== Data excerpts ==
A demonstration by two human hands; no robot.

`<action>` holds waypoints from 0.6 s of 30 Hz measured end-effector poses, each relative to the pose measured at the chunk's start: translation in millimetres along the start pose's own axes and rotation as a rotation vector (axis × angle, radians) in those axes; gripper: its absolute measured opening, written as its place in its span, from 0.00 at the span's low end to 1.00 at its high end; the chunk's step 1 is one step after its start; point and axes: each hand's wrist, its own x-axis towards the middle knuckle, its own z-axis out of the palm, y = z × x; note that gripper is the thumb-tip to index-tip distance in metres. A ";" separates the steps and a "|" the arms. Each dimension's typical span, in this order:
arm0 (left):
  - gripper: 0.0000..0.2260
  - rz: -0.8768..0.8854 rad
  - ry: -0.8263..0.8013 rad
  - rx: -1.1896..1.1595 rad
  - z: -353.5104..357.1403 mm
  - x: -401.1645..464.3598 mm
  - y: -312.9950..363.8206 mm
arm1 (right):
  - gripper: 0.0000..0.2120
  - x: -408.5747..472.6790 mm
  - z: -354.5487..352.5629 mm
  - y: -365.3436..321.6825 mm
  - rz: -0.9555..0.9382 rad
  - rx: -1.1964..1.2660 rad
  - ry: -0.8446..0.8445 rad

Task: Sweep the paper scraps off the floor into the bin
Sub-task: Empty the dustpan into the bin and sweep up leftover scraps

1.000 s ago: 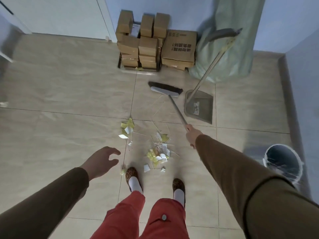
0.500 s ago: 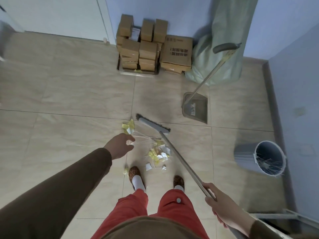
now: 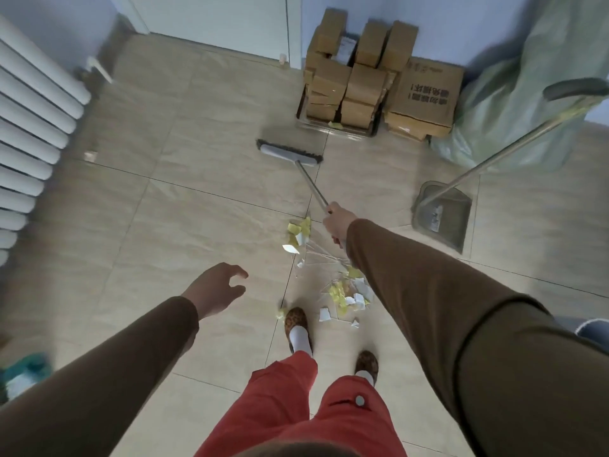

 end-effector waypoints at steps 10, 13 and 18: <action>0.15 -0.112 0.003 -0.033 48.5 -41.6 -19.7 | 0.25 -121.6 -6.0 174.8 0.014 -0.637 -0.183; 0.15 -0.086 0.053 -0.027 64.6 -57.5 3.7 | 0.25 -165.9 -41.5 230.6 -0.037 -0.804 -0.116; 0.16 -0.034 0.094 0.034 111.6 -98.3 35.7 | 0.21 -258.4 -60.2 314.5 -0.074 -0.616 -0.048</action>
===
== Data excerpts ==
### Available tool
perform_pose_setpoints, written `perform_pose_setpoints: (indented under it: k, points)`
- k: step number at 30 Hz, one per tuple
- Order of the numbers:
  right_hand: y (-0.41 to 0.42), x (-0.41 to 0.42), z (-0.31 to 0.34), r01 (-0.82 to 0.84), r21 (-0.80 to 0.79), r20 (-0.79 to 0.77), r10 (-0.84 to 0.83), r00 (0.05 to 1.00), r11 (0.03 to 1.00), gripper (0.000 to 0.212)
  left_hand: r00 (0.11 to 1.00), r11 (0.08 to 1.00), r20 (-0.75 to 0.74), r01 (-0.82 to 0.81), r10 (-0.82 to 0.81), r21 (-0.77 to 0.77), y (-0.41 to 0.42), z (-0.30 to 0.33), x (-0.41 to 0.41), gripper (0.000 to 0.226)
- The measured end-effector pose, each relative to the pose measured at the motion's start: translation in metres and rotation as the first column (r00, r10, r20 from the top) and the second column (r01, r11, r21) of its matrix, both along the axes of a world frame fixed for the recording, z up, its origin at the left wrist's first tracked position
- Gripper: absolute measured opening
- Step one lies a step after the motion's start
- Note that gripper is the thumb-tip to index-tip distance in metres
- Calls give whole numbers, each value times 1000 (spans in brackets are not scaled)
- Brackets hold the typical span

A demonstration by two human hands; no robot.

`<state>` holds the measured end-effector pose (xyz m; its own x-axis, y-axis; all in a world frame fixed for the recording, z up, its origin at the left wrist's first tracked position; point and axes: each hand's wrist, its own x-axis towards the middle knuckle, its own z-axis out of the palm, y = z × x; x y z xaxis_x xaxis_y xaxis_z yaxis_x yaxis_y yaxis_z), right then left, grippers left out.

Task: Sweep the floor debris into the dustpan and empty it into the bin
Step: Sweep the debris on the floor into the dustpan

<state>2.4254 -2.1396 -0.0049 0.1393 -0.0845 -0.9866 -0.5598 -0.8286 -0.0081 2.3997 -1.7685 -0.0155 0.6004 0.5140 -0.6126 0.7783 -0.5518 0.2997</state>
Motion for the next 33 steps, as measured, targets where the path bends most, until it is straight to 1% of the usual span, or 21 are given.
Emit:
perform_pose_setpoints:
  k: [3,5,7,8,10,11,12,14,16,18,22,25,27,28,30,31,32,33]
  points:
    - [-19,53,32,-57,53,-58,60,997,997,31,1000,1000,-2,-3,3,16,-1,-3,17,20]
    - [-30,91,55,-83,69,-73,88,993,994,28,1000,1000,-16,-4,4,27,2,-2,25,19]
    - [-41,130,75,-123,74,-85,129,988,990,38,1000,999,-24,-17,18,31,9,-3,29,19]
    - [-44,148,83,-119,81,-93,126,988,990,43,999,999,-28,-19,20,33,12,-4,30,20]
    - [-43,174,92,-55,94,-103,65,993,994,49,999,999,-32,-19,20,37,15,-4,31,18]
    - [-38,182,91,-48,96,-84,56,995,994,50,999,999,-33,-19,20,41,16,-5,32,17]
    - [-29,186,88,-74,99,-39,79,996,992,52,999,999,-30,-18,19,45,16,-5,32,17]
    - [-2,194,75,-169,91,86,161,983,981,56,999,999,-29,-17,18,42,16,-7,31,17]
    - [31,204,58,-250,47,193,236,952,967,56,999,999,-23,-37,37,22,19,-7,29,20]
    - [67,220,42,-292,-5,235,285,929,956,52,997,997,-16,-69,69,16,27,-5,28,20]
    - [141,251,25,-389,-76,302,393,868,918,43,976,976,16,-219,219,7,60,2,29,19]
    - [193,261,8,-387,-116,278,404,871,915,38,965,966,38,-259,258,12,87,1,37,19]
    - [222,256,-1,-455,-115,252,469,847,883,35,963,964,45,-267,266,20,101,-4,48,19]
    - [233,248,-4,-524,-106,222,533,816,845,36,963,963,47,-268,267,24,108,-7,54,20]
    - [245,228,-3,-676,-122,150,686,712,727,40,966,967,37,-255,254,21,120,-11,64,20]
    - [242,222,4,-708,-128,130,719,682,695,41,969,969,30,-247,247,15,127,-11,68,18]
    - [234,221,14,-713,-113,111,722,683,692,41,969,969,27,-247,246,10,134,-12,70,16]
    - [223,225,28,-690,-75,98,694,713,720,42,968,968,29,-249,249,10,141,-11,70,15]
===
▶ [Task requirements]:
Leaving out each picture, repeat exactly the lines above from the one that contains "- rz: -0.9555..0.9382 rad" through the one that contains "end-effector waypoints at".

▶ [Exercise answer]:
  - rz: -0.9555..0.9382 rad
  - rx: -1.1964..1.2660 rad
  - ry: -0.8446..0.8445 rad

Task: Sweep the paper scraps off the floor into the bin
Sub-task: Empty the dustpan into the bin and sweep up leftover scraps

1.000 s ago: 
0.500 s ago: 
now: 

 end-effector waypoints at steps 10, 13 and 18: <action>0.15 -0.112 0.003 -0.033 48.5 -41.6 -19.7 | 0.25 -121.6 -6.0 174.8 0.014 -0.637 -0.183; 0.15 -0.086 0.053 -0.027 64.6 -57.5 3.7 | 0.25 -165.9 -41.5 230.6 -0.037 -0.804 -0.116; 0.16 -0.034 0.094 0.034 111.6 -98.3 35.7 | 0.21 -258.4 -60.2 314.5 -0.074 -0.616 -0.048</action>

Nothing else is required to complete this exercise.